Render with `kustomize` the dashboard as a ConfigMap and apply in the namespace where Grafana is installed, making sure to select the correct Prometheus datasource:
```
kubectl -n <grafana-namespace> apply -k config/grafana
```
Alternatively, manual upload the dashboard in JSON format to Grafana through _Create -> Import_:
![Grafana Import](./assets/upload_json.png)
## In-depth view
### Features
* [Manager controllers](#manager-controllers)
* [Webhook error rate](#webhook-error-rate)
* [Webhook latency](#webhook-latency)
* [REST client latency](#rest-client-latency)
* [REST client error rate](#rest-client-error-rate)
* [Saturation](#saturation)
* [Workqueue](#workqueue)
#### Manager controllers
![Manager controllers](./assets/manager-controllers.png)
##### Description
This section provides information about the medium time delay between manager client input, side effects, and new state determination (reconciliation).

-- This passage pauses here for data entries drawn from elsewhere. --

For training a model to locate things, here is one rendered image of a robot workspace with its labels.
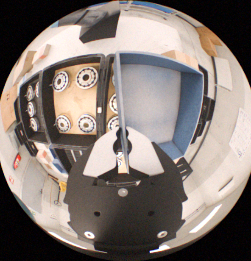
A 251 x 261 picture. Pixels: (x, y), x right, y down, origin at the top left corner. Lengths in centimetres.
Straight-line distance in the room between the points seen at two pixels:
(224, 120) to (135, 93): 295
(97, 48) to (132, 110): 50
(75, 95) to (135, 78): 33
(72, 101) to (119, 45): 42
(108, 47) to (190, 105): 52
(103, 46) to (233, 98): 297
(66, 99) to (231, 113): 316
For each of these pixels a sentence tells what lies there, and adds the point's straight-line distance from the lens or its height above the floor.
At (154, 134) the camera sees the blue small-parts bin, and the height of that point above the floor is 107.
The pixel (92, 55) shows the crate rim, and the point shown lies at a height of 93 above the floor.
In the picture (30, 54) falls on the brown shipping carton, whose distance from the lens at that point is 102.
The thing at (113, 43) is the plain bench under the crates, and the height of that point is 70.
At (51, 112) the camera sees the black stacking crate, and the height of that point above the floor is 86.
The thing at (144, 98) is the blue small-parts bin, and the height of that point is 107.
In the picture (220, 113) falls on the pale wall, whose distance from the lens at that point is 306.
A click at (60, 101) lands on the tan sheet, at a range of 48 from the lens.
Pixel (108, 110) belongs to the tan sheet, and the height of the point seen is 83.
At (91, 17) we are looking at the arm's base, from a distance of 47.
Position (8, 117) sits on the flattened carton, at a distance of 299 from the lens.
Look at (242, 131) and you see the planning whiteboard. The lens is 294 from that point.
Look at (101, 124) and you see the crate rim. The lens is 34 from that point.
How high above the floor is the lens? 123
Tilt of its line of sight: 57 degrees down
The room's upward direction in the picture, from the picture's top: 162 degrees clockwise
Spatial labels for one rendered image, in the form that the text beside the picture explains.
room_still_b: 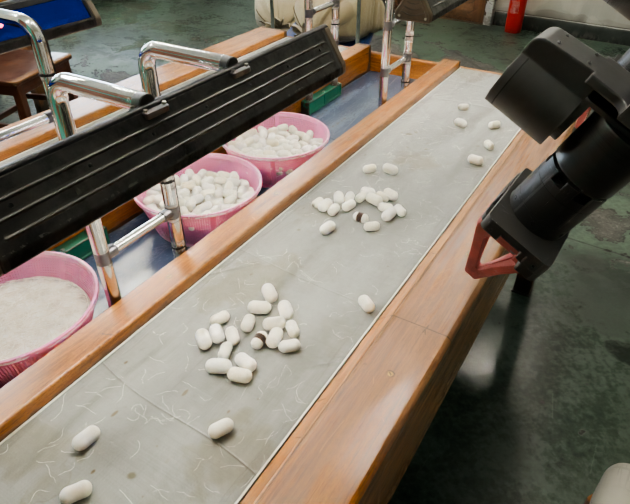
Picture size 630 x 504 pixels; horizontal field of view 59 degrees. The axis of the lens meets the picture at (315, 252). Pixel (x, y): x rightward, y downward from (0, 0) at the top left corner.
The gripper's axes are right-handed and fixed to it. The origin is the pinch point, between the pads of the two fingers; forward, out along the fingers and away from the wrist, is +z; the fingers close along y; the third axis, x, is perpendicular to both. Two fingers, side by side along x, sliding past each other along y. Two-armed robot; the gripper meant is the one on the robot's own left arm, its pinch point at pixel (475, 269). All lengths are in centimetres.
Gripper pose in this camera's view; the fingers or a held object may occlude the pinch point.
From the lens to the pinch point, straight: 57.8
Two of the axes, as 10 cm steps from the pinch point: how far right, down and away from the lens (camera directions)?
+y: -5.6, 5.0, -6.6
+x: 7.3, 6.7, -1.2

##### Dependant variables and available values
* Controller name
- capsuleconfiguration
- clusterrole
- clusterrolebinding
- endpoints
- endpointslice
- secret
- service
- tenant
#### Webhook error rate
![Webhook error rate](./assets/webhook-error-rate.png)
##### Description
This section provides information about webhook requests response, mainly focusing on server-side errors research.

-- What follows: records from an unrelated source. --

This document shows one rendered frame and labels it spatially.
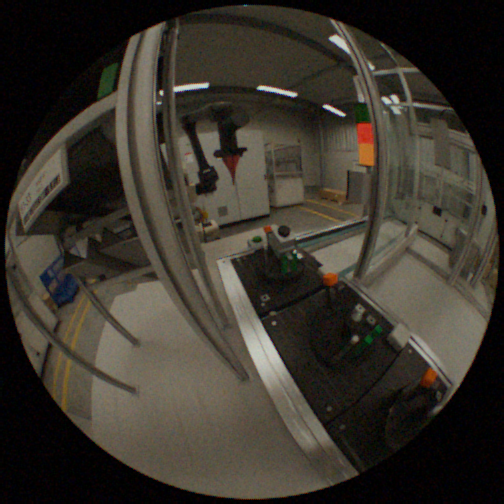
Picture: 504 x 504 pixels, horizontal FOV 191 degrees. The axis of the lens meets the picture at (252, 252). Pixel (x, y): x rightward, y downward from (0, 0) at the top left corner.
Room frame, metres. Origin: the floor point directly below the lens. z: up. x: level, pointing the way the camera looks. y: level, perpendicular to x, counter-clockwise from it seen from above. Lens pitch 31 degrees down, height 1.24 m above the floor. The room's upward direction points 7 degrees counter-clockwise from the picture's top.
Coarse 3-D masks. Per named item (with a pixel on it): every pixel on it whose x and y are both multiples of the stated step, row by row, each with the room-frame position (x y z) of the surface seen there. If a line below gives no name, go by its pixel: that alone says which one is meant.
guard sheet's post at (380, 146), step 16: (352, 48) 0.25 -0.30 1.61; (368, 64) 0.23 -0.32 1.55; (368, 80) 0.23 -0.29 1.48; (368, 96) 0.25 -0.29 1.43; (384, 128) 0.23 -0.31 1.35; (384, 144) 0.23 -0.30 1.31; (384, 160) 0.23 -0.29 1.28; (384, 176) 0.23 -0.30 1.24; (384, 192) 0.23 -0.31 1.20; (368, 224) 0.25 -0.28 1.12; (368, 240) 0.25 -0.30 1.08; (368, 256) 0.23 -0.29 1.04
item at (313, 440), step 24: (240, 288) 0.28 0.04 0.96; (360, 288) 0.20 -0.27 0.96; (240, 312) 0.20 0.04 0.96; (384, 312) 0.11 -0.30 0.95; (264, 336) 0.13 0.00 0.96; (264, 360) 0.08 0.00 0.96; (432, 360) -0.09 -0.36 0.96; (264, 384) 0.04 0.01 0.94; (288, 384) 0.03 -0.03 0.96; (456, 384) -0.21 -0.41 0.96; (288, 408) -0.01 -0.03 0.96; (312, 432) -0.07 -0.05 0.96; (312, 456) -0.12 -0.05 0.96; (336, 456) -0.14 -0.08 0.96; (336, 480) -0.20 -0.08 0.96
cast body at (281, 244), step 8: (272, 232) 0.32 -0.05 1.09; (280, 232) 0.30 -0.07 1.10; (288, 232) 0.30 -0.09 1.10; (272, 240) 0.33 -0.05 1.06; (280, 240) 0.29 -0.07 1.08; (288, 240) 0.29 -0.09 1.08; (272, 248) 0.33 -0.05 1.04; (280, 248) 0.29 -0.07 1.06; (288, 248) 0.30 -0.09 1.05; (280, 256) 0.30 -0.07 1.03; (288, 256) 0.29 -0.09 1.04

##### Dependant variables and available values
* Webhook
- cordoning
- ingresses
- namespace-owner-reference
- namespaces
- networkpolicies
- persistentvolumeclaims
- pods
- services
- tenants
#### Webhook latency
![Webhook latency](./assets/webhook-latency.png)
##### Description
This section provides information about the medium time delay between webhook trigger, side effects, and data written on etcd.
##### Dependant variables and available values
* Webhook
- cordoning
- ingresses
- namespace-owner-reference
- namespaces
- networkpolicies
- persistentvolumeclaims
- pods
- services
- tenants
#### REST client latency
![REST client latency](./assets/rest-client-latency.png)
##### Description
This section provides information about the medium time delay between all the calls done by the controller and the API server.
Data display may depend on the REST client verb considered and on available REST client URLs.
YMMV
##### Dependant variables and available values
* REST client URL
* REST client verb
- GET
- PUT
- POST
- PATCH
- DELETE
#### REST client error rate
![REST client error rate](./assets/rest-client-error-rate.png)
##### Description
This section provides information about client total rest requests response per unit time, grouped by thrown code.
#### Saturation
![Saturation](./assets/saturation.png)
##### Description
This section provides information about resources, giving a detailed picture of the systems state and the amount of requested work per active controller.
#### Workqueue
![Workqueue](./assets/workqueue.png)
##### Description
This section provides information about "actions" in the queue, particularly:
- Workqueue latency: time to complete a series of actions in the queue ;
- Workqueue rate: number of actions per unit time ;
- Workqueue depth: number of pending actions waiting in the queue.